Systems in which two or more items are connected in a way that makes their motions reliant on one another are referred to as connected bodies, sometimes known as connected particles. This idea is fundamental to mechanics, especially when applying Newton's principles to analyze forces and motion.

Several bodies that link up in a way that allows them to move together and affect one another's motion are referred to as connected bodies in physics. These connections might be elastic (like threads or ropes), rigid (like rods or bars), or a mix of the two. According to the laws of mechanics, the link insures that the motion of one body influences the motion of the others.


Examples


Most commonly, pulleys, tow bars, ropes, or strings are used to connect connected bodies. For example, in a basic system with two masses linked by a string over a pulley, the movement of one mass has an immediate effect on the other. Connected motion can be defined by this mutual dependence.
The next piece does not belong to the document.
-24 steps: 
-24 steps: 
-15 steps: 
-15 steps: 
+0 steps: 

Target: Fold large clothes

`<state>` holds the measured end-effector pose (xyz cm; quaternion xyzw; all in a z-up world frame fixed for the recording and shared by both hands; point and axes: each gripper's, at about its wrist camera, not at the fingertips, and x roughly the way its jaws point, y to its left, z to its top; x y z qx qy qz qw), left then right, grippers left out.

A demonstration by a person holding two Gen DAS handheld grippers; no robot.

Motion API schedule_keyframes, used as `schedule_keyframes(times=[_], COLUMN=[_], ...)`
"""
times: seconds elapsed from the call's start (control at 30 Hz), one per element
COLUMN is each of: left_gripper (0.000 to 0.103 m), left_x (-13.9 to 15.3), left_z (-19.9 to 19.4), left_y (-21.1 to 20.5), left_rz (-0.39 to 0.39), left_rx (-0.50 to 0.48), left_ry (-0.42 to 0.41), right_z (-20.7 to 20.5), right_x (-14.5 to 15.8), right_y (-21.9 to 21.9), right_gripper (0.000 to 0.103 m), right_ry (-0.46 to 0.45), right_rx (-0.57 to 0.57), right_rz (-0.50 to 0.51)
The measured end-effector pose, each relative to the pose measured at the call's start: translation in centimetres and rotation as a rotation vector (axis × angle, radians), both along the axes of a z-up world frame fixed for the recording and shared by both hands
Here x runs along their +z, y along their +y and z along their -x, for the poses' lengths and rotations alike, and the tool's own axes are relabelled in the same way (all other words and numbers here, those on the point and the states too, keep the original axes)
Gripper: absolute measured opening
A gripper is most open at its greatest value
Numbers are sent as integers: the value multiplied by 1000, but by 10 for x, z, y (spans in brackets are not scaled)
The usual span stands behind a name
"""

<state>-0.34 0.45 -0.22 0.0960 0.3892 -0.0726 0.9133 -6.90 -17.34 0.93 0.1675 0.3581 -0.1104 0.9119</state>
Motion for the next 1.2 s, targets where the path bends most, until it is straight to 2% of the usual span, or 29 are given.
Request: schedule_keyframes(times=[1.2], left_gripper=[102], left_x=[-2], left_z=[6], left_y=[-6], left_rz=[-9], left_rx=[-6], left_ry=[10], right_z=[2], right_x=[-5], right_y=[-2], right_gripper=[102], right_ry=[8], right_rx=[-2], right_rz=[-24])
Mechanics of Connected Bodies

The mechanics of connected bodies often involve analyzing the forces acting on each body, such as tension in the string and gravitational forces. The key principles include:

  • Tension: The force exerted by a rope or string on the connected masses.


  • Newton's Second Law: This law (F = ma) is applied to each body in the system to derive equations that describe the motion and forces in the system.




Pulleys


The mechanics of connected bodies often involve analyzing the forces acting on each body, such as tension in the string and gravitational forces. The key principles include:


Equations of Motion


Free-body diagrams are essential tools for visualizing the forces acting on each body. By applying Newton's second law to these diagrams, we can derive the equations of motion. For example, in an Atwood machine, two masses are connected by a string over a pulley. 


  • For vertical motion over a pulley:

When the bodies move vertically,


                            m1g−T=m1a

                            T – m2g = m2a


Here, T is the tension in the string, g is the acceleration due to gravity, and a is the acceleration of the system.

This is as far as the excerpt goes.